■ Problem details
Run through the data and copy out every line that mentions the word "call".

■ Input data
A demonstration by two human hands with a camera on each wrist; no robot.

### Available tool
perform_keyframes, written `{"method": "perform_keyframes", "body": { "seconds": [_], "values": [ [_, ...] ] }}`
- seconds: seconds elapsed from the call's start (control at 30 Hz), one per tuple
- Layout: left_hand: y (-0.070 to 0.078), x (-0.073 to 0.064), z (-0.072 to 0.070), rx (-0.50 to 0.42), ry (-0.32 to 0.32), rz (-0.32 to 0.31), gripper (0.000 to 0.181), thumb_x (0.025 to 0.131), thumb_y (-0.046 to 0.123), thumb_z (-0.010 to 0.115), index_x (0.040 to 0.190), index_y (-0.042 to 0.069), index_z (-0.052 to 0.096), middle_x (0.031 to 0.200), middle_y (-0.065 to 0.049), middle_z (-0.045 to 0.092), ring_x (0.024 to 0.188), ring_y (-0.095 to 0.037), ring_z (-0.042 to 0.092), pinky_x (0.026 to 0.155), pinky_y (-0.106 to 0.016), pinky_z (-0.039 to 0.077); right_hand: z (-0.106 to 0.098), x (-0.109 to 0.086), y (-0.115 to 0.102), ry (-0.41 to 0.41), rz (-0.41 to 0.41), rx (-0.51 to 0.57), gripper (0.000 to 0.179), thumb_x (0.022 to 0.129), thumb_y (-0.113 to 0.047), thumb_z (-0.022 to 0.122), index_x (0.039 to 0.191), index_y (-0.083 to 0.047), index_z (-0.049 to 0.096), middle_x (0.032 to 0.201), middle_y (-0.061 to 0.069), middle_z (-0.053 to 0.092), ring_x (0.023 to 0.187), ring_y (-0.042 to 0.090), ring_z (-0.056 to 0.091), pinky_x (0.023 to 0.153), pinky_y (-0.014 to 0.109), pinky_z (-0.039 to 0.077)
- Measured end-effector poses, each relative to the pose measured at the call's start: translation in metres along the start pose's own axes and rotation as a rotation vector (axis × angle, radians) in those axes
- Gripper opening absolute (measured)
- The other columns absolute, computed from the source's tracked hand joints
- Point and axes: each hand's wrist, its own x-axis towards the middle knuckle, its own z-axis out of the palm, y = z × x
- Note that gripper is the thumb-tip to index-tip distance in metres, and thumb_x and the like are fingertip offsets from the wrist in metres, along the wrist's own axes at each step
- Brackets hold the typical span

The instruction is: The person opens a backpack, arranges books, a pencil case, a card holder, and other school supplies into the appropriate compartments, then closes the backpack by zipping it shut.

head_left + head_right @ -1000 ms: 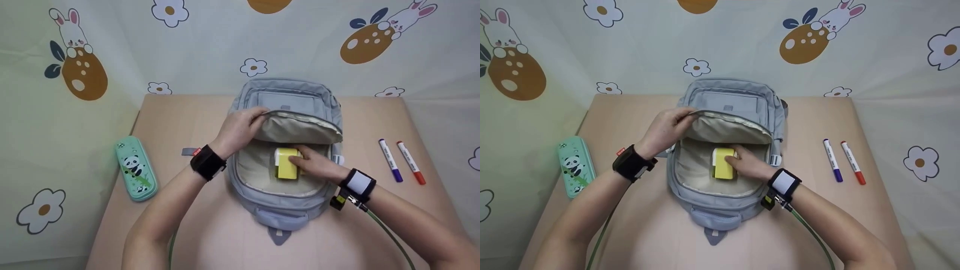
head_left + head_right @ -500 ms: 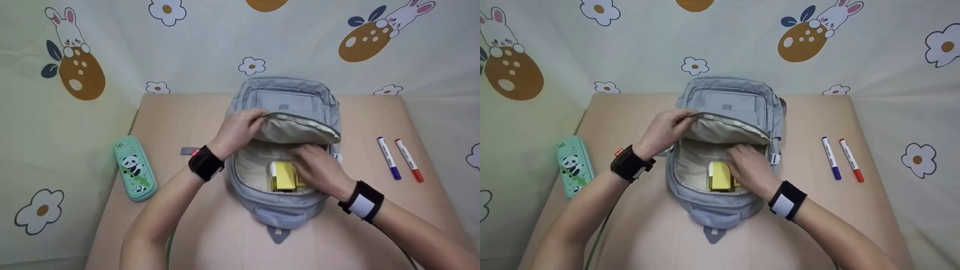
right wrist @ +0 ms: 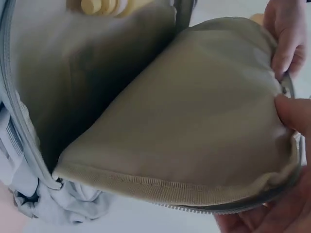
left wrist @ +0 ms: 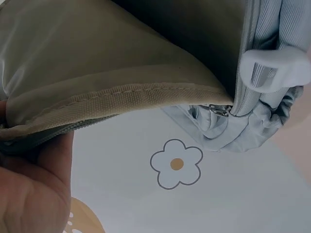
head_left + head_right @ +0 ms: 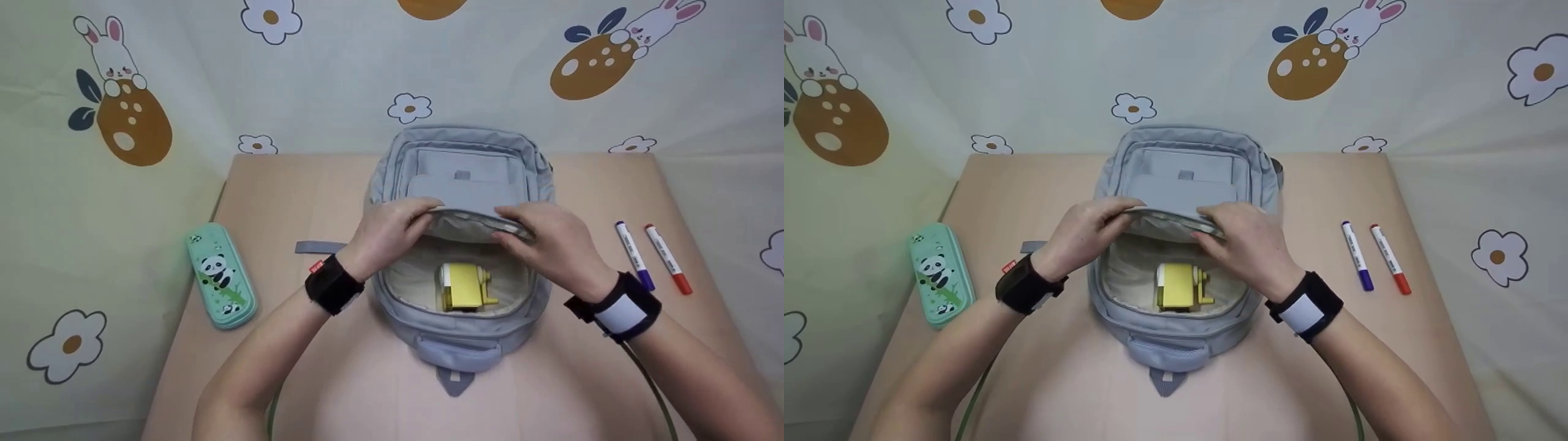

■ Reply
- seconds: seconds elapsed from the call's start (control at 30 Hz), one per tuple
- Measured end-effector poses, each relative to the pose measured at the call's start: translation in metres along the start pose's own axes and rotation as a rotation vector (axis × angle, radians) in those axes

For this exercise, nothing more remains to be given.